Mario Monti e il patto leonino
Ovvero: “Dalla prossima legislatura…”

Non sono un giurista e neppure un avvocato e quindi non avrei titolo per disquisire sul “patto leonino”. Ho però letto e, nel tempo che fu, anche tradotto Fedro ed Esopo e conosco bene la loro favoletta sul leone e la combriccola che con lui va a caccia.

Racconta Fedro rifacendosi a Esopo: «Si radunarono insieme per andare a cacciare, la pecora, la capra, la mucca e il leone. Presero un cervo. Nello spartire la preda ciascuno degli altri credeva di avere diritto a una parte come quella del leone. Ma disse il leone: ”Noi divideremo il cervo in quattro parti: la prima deve essere mia, perché è mio il primo onore; la seconda deve essere mia, perché ho la maggior forza; e perché io ho fatto la maggior fatica devo avere la terza parte di razione; chi piglierà la quarta parte non sarà mio amico”. E quando gli altri animali udirono queste parole, così scornati si allontanarono dal leone, e non ebbero niente della preda».

Nell’ordinamento giuridico italiano s’intende per patto leonino, un accordo svantaggioso, stipulato con persone più forti, dal quale invece degli illusori benefici previsti possono derivare soltanto danni e guai. Il patto leonino, sul quale ho ragionato, può vincolare i contraenti nel tempo in modo diseguale: a fronte di impegni immediati per un contraente, esiste solo la promessa futura di impegni simili per l’altro. Mario Monti e la sua armata di tecnici ha trovato una formula per il suo governare che si configura come un vero e proprio “patto leonino”.

La formula è stata così codificata: “Dalla prossima legislatura” e si basa sulla dilazione futura per gli impegni del leone, mentre pecora, capra e mucca sono tenuti coattamente a rispettarli da subito, se non retroattivamente. Il leone è la somma di tutte le caste che spadroneggiano nel paese. La pecora, la capra e la mucca, siamo tutti noi, cittadini che subiscono la violenza del leone.

È così che la riforma delle pensioni su di noi grava da subito (per gli esodati addirittura retroattivamente) mentre la modifica dei vitalizi ci sarà “ma solo dalla prossima legislatura”. Il taglio delle detrazioni sulle buste paga del lavoratore ha validità da oggi (sono quindi retroattive), il taglio (modestissimo) dei privilegi dei politici ci sarà “ma solo dalla prossima legislatura”.
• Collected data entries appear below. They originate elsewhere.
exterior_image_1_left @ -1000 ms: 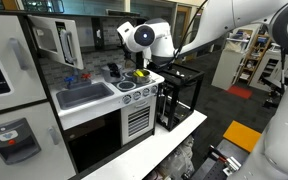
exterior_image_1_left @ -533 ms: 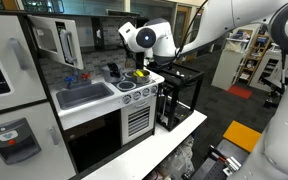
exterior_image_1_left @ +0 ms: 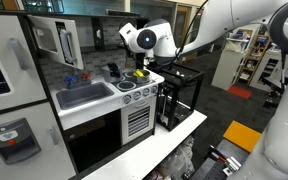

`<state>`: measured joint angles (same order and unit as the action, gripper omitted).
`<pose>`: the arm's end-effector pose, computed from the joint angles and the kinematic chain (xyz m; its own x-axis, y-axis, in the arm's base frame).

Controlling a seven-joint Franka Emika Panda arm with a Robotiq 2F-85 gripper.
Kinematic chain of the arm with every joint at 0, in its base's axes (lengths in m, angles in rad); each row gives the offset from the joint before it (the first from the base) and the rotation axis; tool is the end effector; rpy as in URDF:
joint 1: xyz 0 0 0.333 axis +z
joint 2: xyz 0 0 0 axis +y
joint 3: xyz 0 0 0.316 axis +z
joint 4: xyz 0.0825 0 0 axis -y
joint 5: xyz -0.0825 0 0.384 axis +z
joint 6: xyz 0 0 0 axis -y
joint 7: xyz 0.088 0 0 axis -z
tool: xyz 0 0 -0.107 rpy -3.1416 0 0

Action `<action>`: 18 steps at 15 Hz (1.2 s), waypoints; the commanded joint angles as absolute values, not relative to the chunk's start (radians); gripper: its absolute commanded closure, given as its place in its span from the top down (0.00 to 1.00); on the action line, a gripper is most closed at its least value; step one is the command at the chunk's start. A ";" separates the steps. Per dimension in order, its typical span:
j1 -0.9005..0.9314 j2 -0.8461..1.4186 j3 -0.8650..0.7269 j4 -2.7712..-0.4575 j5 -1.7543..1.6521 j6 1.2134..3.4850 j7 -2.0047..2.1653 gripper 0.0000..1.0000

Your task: Place the lid on the pot

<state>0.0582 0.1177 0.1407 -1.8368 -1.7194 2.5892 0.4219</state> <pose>0.6166 0.1395 0.5169 0.3789 0.9196 0.1040 0.1980 -0.1903 0.9615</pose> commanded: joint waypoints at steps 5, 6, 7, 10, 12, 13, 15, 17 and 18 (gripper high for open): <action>0.055 0.122 0.136 -1.840 -1.761 2.611 0.440 0.01; 0.056 0.121 0.136 -1.844 -1.761 2.611 0.440 0.00; 0.056 0.119 0.136 -1.844 -1.762 2.611 0.439 0.00; 0.057 0.113 0.137 -1.846 -1.765 2.610 0.440 0.02; 0.058 0.108 0.138 -1.851 -1.767 2.600 0.443 0.02; 0.059 0.105 0.138 -1.855 -1.759 2.599 0.438 0.02; 0.058 0.091 0.140 -1.874 -1.699 2.593 0.398 0.02; 0.068 0.069 0.129 -1.900 -1.593 2.604 0.328 0.02; 0.069 0.055 0.130 -1.911 -1.536 2.601 0.286 0.02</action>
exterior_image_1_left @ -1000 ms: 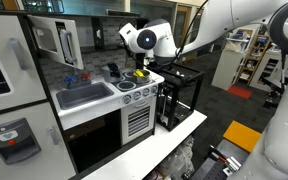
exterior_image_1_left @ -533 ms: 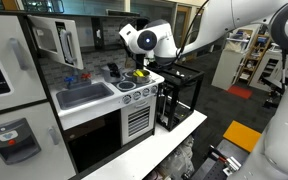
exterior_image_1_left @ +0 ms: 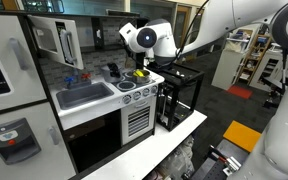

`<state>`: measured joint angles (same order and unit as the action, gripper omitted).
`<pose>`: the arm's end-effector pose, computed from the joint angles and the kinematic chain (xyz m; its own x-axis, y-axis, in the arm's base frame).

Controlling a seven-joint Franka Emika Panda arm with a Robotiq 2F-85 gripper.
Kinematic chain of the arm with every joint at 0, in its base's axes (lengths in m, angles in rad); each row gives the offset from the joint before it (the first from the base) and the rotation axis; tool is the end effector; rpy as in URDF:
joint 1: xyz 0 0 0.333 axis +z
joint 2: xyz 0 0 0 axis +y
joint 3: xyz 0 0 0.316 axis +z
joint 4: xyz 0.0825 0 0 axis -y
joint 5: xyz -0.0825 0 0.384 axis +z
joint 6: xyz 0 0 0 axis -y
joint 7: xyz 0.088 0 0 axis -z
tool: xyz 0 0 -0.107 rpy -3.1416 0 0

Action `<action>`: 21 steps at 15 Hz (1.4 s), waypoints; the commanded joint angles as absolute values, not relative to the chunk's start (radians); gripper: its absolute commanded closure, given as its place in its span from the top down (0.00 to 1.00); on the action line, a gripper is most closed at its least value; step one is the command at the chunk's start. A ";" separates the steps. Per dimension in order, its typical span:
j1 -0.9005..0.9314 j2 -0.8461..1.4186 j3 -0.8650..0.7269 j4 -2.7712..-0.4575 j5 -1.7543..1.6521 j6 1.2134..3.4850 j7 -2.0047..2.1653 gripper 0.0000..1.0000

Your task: Place the lid on the pot

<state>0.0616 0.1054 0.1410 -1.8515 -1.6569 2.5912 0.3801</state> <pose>0.6124 0.1419 0.5181 0.3878 0.9153 0.1092 0.2243 -0.2086 0.9520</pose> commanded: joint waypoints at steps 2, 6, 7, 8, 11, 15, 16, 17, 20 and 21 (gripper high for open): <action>0.075 0.022 0.132 -1.933 -1.416 2.588 0.203 0.02; 0.093 -0.040 0.135 -1.973 -1.282 2.546 0.128 0.02; 0.097 -0.055 0.136 -1.984 -1.262 2.534 0.122 0.02; 0.101 -0.068 0.137 -1.996 -1.241 2.522 0.115 0.02; 0.116 -0.108 0.141 -2.035 -1.161 2.468 0.073 0.02; 0.130 -0.153 0.142 -2.082 -1.071 2.404 0.023 0.02; 0.133 -0.162 0.142 -2.093 -1.050 2.387 0.016 0.02; 0.135 -0.169 0.142 -2.108 -1.026 2.371 0.008 0.02; 0.135 -0.172 0.141 -2.144 -0.982 2.344 0.010 0.02; 0.135 -0.172 0.140 -2.153 -0.969 2.341 0.009 0.02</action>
<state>0.1329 -0.1457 0.1422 -2.1063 -1.0179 2.3678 0.0389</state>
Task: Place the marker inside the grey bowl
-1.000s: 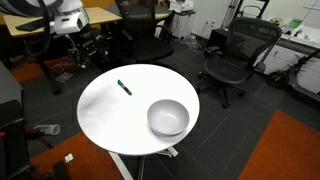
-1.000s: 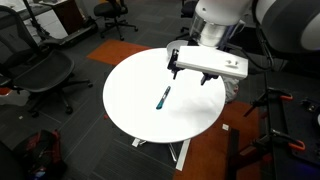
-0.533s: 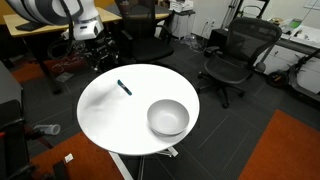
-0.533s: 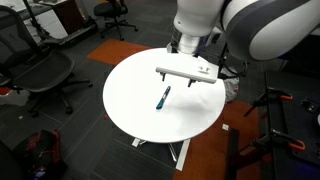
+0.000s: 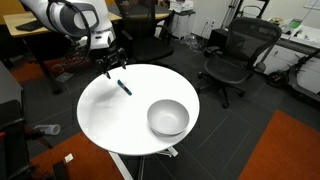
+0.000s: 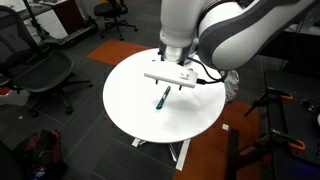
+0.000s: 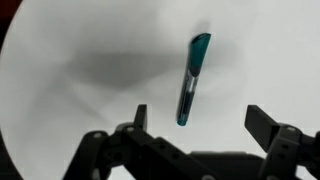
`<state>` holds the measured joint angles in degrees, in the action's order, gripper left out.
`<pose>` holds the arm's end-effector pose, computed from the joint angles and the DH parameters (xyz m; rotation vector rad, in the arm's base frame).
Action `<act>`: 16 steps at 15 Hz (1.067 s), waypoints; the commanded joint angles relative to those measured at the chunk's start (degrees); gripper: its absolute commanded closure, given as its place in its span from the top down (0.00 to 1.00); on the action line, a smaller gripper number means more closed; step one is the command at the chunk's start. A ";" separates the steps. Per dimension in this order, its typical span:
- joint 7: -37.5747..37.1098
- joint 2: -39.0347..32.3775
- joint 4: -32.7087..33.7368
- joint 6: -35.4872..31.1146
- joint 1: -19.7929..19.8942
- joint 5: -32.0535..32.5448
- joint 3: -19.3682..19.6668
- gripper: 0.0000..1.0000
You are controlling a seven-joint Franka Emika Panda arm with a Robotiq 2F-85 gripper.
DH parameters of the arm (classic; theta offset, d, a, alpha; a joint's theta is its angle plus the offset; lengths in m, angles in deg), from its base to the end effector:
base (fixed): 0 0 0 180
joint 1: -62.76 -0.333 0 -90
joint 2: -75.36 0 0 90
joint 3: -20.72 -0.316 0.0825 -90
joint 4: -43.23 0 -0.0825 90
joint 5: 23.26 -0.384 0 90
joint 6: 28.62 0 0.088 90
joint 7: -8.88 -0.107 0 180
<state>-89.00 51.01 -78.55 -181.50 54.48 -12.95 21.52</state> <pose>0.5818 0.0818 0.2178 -2.3493 2.0208 -0.2298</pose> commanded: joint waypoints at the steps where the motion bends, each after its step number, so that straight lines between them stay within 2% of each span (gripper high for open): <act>1: 2.10 -2.98 3.78 2.09 -1.02 -3.61 0.97 1.00; 16: 4.58 -10.66 7.88 0.87 -0.62 -8.54 1.93 1.00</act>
<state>-86.82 41.84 -72.73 -181.13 54.42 -19.02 22.78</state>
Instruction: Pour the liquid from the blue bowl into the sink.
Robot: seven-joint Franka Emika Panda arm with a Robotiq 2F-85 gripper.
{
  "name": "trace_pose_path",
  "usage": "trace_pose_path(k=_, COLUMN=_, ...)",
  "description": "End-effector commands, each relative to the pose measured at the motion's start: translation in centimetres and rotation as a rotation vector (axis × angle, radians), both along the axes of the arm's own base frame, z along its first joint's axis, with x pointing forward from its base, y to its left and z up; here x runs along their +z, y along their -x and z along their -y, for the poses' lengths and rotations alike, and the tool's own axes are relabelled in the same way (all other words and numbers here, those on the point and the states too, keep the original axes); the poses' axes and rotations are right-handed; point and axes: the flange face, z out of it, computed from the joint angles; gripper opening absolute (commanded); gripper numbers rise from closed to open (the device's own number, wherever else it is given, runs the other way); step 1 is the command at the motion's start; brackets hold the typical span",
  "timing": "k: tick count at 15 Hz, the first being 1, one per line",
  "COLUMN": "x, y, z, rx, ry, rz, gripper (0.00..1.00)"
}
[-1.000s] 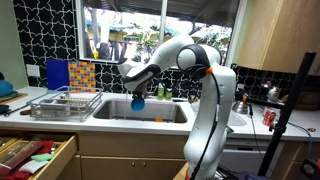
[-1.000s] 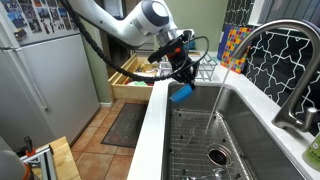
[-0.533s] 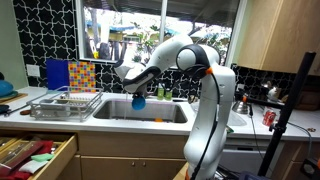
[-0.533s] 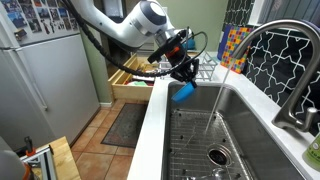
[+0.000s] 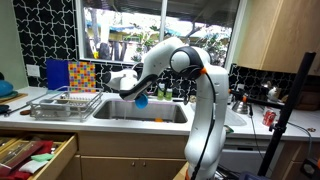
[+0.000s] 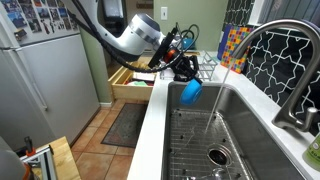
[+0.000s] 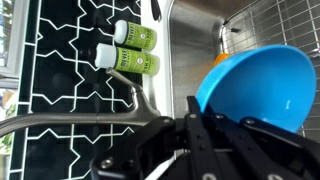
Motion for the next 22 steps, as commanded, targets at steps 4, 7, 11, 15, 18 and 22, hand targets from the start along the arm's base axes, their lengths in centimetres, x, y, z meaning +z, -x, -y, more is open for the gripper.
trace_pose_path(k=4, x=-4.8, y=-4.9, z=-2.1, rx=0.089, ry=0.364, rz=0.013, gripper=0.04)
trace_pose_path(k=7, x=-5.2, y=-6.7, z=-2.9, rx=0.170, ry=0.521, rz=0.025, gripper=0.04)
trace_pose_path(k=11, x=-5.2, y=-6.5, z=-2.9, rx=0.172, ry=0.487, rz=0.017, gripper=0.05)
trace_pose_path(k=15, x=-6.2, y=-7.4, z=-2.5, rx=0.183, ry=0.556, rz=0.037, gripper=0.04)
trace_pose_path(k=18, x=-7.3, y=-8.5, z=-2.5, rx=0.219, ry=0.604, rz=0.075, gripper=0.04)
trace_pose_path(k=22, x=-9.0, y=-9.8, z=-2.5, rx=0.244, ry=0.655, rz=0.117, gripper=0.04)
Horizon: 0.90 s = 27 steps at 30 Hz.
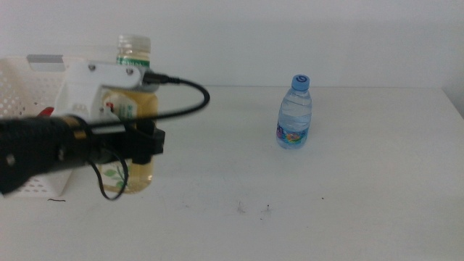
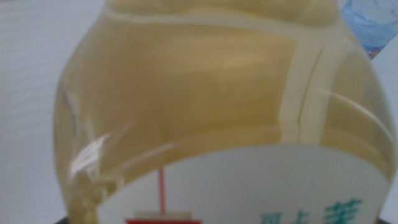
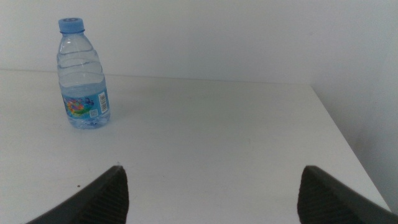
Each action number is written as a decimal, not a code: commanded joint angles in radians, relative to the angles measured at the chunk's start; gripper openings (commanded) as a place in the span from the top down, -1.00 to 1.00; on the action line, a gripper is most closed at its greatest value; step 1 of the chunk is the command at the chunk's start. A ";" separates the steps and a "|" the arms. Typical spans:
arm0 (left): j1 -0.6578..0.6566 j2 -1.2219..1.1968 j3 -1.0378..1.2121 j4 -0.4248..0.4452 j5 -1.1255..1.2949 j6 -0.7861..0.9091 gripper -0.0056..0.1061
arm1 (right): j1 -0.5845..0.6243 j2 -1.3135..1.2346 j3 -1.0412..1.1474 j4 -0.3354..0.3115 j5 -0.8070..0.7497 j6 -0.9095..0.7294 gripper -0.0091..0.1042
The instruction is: Use arms to grab the bottles and put them into the dustbin to the left of the table.
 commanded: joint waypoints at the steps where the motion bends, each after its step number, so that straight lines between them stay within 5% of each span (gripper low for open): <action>1: 0.019 -0.023 -0.087 0.000 0.053 0.017 0.65 | -0.009 -0.004 0.003 -0.005 -0.009 -0.010 -0.80; 13: 0.185 -0.023 -0.349 -0.007 0.301 0.142 0.65 | -0.009 -0.004 0.003 -0.005 -0.009 -0.010 -0.80; 17: 0.335 -0.001 -0.466 -0.013 0.416 0.233 0.65 | -0.009 -0.004 0.003 -0.005 -0.009 -0.010 -0.80; 22: 0.495 0.122 -0.627 -0.127 0.615 0.399 0.65 | -0.009 -0.004 0.003 -0.005 -0.009 -0.010 -0.80; 27: 0.594 0.279 -0.764 -0.154 0.737 0.446 0.65 | -0.009 -0.004 0.003 -0.005 -0.009 -0.010 -0.80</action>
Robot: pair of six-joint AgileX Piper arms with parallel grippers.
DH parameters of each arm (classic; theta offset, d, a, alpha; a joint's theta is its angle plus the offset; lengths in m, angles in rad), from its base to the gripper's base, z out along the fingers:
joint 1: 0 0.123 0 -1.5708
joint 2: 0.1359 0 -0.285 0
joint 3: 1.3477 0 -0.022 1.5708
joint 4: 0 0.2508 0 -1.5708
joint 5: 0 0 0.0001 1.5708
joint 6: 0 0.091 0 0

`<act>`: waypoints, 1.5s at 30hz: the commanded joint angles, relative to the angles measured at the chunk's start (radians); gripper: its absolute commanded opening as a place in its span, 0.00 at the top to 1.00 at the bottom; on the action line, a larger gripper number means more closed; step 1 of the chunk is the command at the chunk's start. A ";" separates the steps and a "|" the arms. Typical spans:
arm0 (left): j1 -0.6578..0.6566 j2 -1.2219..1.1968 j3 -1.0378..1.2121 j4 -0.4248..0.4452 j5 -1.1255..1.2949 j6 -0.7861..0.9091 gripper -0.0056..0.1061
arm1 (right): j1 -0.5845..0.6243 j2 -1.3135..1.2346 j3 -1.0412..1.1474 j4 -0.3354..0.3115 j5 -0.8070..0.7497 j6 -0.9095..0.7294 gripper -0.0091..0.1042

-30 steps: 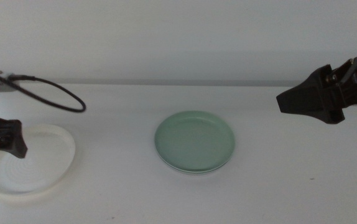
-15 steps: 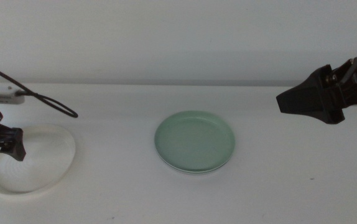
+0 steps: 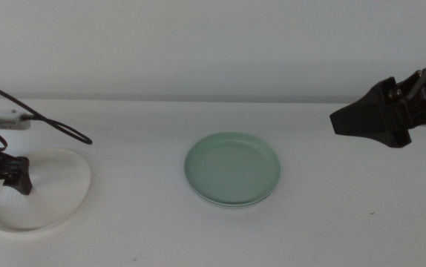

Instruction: Stack the three bowls on top of each other.

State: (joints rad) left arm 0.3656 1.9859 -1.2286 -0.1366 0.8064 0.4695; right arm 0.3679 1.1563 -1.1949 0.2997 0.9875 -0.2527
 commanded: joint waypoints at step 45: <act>-0.626 0.020 -0.531 -0.131 0.506 -0.524 0.96 | 0.001 0.000 0.008 -0.008 -0.008 -0.003 0.10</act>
State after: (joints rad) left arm -0.2314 1.9857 -1.7375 -0.2612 1.2166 -0.0359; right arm 0.3679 1.1563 -1.1949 0.2997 0.9875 -0.2490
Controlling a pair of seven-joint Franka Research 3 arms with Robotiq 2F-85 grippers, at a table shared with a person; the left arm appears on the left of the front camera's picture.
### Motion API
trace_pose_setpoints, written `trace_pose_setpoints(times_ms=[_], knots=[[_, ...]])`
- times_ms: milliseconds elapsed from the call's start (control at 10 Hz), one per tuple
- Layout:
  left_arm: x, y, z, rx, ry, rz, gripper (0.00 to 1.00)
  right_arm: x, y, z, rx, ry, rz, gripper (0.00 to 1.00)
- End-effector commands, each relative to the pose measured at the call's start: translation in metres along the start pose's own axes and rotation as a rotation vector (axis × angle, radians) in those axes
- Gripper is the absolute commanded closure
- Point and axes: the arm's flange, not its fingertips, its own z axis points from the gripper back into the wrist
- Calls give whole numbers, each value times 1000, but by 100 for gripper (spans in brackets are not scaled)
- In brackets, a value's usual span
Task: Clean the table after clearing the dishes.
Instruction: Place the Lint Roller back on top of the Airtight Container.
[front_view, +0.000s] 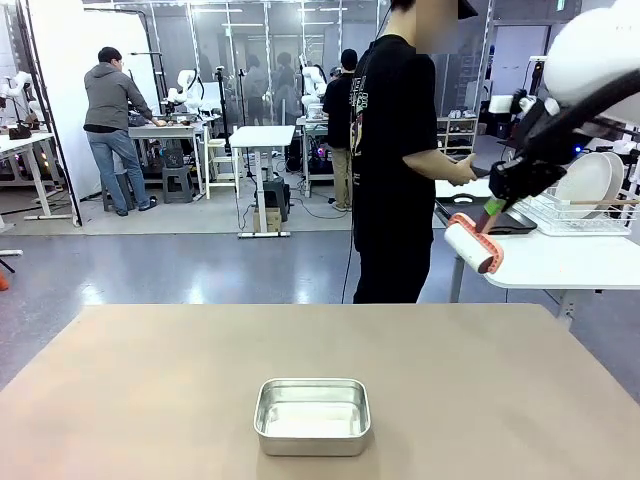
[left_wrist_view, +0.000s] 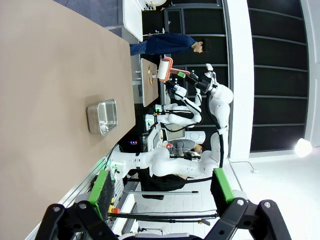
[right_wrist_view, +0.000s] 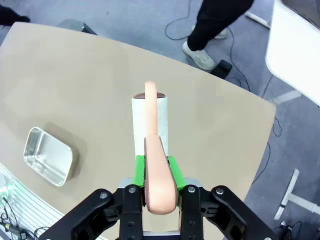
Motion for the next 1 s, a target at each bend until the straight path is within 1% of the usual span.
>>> trace_pose_setpoints(times_ms=[0,100,200,300,400,500,700,900], knots=[[-2,-1,1,3,-5,1,0,11,100,-6,169,82,401,78],[-2,-1,1,3,-5,1,0,11,111,-7,194,90,429,78],[-2,-1,1,3,-5,1,0,10,133,-12,195,94,497,78],[-2,-1,1,3,-5,1,0,8,168,-21,199,118,612,78],[-2,-1,1,3,-5,1,0,7,198,-29,205,141,686,78],[-2,-1,1,3,-5,1,0,-1,229,-41,193,159,778,78],[-2,-1,1,3,-5,1,0,-22,271,-68,201,199,906,78],[-2,-1,1,3,-5,1,0,-53,303,-90,202,184,1052,78]])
L’IMU per noi parte da subito, per la Chiesa ci sarà “ma solo dal 2013”, che equivale al “ma solo dalla prossima legislatura”. E così per tutti gli altri nostri sacrifici che ci dissanguano da ora, mentre la riduzione del numero degli assessori, delle Regioni, delle Province, dei Comuni, delle auto blu, delle spese folli dello Stato, ci sarà, assicura Monti, “ma solo dalla prossima legislatura”. Ma, nella prossima legislatura, diceva mio nonno: “beato chi c’ha n’occhio!”.Alla fine il codice civile recita che il patto leonino è nullo e forse condannabile chi lo mette in atto.

Per liberarsi di Mario Monti, estensore, per conto del leone, di tale patto, bisogna denunciarlo, trascinarlo in tribunale e farlo condannare. Forse un’arringa con Fedro ed Esopo a far da capisaldi sarà derisa e nulla produrrà, ma in tempi bui tornare ai classici giova almeno alla salute mentale di chi legge.